Task description: What is needed here is an exact reprint of every record below.

(Material provided)

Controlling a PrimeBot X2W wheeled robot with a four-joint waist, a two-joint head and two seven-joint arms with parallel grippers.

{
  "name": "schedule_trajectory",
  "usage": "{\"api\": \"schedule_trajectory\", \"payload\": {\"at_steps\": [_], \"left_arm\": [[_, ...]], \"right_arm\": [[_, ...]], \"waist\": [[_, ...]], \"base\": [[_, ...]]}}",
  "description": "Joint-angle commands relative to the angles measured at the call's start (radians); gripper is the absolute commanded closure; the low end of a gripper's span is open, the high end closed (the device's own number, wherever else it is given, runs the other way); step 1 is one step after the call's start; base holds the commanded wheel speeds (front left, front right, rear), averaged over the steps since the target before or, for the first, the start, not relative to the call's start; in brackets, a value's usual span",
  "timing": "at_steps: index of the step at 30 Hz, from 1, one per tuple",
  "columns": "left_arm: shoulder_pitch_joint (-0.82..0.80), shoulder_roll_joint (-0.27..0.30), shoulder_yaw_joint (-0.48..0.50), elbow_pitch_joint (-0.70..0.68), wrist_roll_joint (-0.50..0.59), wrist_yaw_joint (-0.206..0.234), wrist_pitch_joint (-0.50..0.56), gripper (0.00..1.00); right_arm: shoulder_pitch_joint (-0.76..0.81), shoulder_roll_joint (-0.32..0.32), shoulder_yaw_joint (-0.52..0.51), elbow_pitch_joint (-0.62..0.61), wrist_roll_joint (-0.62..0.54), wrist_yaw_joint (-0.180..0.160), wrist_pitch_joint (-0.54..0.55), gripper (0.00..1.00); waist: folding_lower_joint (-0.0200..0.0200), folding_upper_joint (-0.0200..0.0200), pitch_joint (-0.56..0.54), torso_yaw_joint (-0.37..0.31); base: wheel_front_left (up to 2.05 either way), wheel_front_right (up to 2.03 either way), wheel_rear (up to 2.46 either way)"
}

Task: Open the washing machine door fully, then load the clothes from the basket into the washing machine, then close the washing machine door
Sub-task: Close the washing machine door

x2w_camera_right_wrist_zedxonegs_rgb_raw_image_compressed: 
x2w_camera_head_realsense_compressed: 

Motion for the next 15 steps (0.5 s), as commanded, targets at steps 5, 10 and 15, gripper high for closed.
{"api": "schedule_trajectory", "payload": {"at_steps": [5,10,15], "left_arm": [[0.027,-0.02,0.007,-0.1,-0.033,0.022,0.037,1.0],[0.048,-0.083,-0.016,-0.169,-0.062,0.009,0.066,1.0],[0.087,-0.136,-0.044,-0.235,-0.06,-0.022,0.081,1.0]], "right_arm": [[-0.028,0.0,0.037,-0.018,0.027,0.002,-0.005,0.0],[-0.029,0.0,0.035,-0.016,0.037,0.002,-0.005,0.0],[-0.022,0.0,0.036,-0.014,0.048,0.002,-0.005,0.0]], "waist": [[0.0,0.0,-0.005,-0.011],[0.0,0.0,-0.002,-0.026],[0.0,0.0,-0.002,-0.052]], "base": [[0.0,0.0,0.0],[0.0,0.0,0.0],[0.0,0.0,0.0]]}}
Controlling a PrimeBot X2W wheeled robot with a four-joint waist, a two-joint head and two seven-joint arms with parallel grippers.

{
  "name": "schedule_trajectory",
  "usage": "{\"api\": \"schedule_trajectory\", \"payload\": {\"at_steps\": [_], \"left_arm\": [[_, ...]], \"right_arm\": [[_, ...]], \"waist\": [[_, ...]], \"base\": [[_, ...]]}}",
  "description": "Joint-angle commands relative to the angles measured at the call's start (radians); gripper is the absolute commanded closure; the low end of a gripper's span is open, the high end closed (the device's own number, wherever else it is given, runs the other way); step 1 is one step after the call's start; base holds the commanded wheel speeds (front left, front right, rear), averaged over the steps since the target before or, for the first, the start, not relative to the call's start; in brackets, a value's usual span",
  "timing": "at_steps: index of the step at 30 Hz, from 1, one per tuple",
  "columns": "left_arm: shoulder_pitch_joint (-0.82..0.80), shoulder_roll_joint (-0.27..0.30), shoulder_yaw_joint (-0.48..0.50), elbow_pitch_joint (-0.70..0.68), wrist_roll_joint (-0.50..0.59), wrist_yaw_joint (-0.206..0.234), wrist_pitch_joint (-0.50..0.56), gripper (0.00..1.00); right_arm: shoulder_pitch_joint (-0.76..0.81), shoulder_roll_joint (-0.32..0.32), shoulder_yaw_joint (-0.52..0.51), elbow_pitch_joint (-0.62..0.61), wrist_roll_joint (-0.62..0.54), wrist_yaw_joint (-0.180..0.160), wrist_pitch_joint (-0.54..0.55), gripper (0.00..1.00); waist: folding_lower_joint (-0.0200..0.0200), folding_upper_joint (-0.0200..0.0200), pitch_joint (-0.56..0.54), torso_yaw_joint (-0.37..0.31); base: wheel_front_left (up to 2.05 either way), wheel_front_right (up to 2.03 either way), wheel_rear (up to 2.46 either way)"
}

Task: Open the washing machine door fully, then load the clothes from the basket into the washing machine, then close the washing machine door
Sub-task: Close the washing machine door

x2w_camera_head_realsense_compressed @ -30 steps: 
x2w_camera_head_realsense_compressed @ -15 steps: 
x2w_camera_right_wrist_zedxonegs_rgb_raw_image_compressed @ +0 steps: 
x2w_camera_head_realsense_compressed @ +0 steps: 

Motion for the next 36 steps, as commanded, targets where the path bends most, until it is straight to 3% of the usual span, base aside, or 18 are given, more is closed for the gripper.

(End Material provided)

Task result:
Controlling a PrimeBot X2W wheeled robot with a four-joint waist, a two-joint head and two seven-joint arms with parallel grippers.

{
  "name": "schedule_trajectory",
  "usage": "{\"api\": \"schedule_trajectory\", \"payload\": {\"at_steps\": [_], \"left_arm\": [[_, ...]], \"right_arm\": [[_, ...]], \"waist\": [[_, ...]], \"base\": [[_, ...]]}}",
  "description": "Joint-angle commands relative to the angles measured at the call's start (radians); gripper is the absolute commanded closure; the low end of a gripper's span is open, the high end closed (the device's own number, wherever else it is given, runs the other way); step 1 is one step after the call's start; base holds the commanded wheel speeds (front left, front right, rear), averaged over the steps since the target before or, for the first, the start, not relative to the call's start; in brackets, a value's usual span",
  "timing": "at_steps: index of the step at 30 Hz, from 1, one per tuple",
  "columns": "left_arm: shoulder_pitch_joint (-0.82..0.80), shoulder_roll_joint (-0.27..0.30), shoulder_yaw_joint (-0.48..0.50), elbow_pitch_joint (-0.70..0.68), wrist_roll_joint (-0.50..0.59), wrist_yaw_joint (-0.206..0.234), wrist_pitch_joint (-0.50..0.56), gripper (0.00..1.00); right_arm: shoulder_pitch_joint (-0.76..0.81), shoulder_roll_joint (-0.32..0.32), shoulder_yaw_joint (-0.52..0.51), elbow_pitch_joint (-0.62..0.61), wrist_roll_joint (-0.62..0.54), wrist_yaw_joint (-0.180..0.160), wrist_pitch_joint (-0.54..0.55), gripper (0.00..1.00); waist: folding_lower_joint (-0.0200..0.0200), folding_upper_joint (-0.0200..0.0200), pitch_joint (-0.56..0.54), torso_yaw_joint (-0.37..0.31); base: wheel_front_left (up to 2.05 either way), wheel_front_right (up to 2.03 either way), wheel_rear (up to 2.46 either way)"
}

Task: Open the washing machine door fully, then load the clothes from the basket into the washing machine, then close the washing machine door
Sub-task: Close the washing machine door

x2w_camera_right_wrist_zedxonegs_rgb_raw_image_compressed: 
x2w_camera_head_realsense_compressed: 

Motion for the next 15 steps (0.5 s), as commanded, targets at steps 5, 10 and 15, gripper high for closed.
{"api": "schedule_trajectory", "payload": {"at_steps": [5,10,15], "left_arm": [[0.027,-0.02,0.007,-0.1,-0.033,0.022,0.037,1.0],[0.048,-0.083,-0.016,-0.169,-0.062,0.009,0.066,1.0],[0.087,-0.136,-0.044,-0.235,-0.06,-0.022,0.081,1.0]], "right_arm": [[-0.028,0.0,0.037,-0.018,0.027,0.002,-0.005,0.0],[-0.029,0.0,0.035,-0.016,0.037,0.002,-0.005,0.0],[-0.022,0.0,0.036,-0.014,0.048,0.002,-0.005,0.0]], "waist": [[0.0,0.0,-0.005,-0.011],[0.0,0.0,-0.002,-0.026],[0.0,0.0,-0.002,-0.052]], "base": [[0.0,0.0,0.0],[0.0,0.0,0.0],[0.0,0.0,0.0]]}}
Controlling a PrimeBot X2W wheeled robot with a four-joint waist, a two-joint head and two seven-joint arms with parallel grippers.

{
  "name": "schedule_trajectory",
  "usage": "{\"api\": \"schedule_trajectory\", \"payload\": {\"at_steps\": [_], \"left_arm\": [[_, ...]], \"right_arm\": [[_, ...]], \"waist\": [[_, ...]], \"base\": [[_, ...]]}}",
  "description": "Joint-angle commands relative to the angles measured at the call's start (radians); gripper is the absolute commanded closure; the low end of a gripper's span is open, the high end closed (the device's own number, wherever else it is given, runs the other way); step 1 is one step after the call's start; base holds the commanded wheel speeds (front left, front right, rear), averaged over the steps since the target before or, for the first, the start, not relative to the call's start; in brackets, a value's usual span",
  "timing": "at_steps: index of the step at 30 Hz, from 1, one per tuple",
  "columns": "left_arm: shoulder_pitch_joint (-0.82..0.80), shoulder_roll_joint (-0.27..0.30), shoulder_yaw_joint (-0.48..0.50), elbow_pitch_joint (-0.70..0.68), wrist_roll_joint (-0.50..0.59), wrist_yaw_joint (-0.206..0.234), wrist_pitch_joint (-0.50..0.56), gripper (0.00..1.00); right_arm: shoulder_pitch_joint (-0.76..0.81), shoulder_roll_joint (-0.32..0.32), shoulder_yaw_joint (-0.52..0.51), elbow_pitch_joint (-0.62..0.61), wrist_roll_joint (-0.62..0.54), wrist_yaw_joint (-0.180..0.160), wrist_pitch_joint (-0.54..0.55), gripper (0.00..1.00); waist: folding_lower_joint (-0.0200..0.0200), folding_upper_joint (-0.0200..0.0200), pitch_joint (-0.56..0.54), torso_yaw_joint (-0.37..0.31); base: wheel_front_left (up to 2.05 either way), wheel_front_right (up to 2.03 either way), wheel_rear (up to 2.46 either way)"
}

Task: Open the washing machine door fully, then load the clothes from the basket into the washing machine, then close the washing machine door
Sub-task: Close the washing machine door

x2w_camera_head_realsense_compressed @ -30 steps: 
x2w_camera_head_realsense_compressed @ -15 steps: 
x2w_camera_right_wrist_zedxonegs_rgb_raw_image_compressed @ +0 steps: 
x2w_camera_head_realsense_compressed @ +0 steps: 

Motion for the next 36 steps, as commanded, targets where the path bends most, until it is straight to 3% of the usual span, base aside, or 18 are given, more is closed for the gripper.

Nothing remains to be added to the response.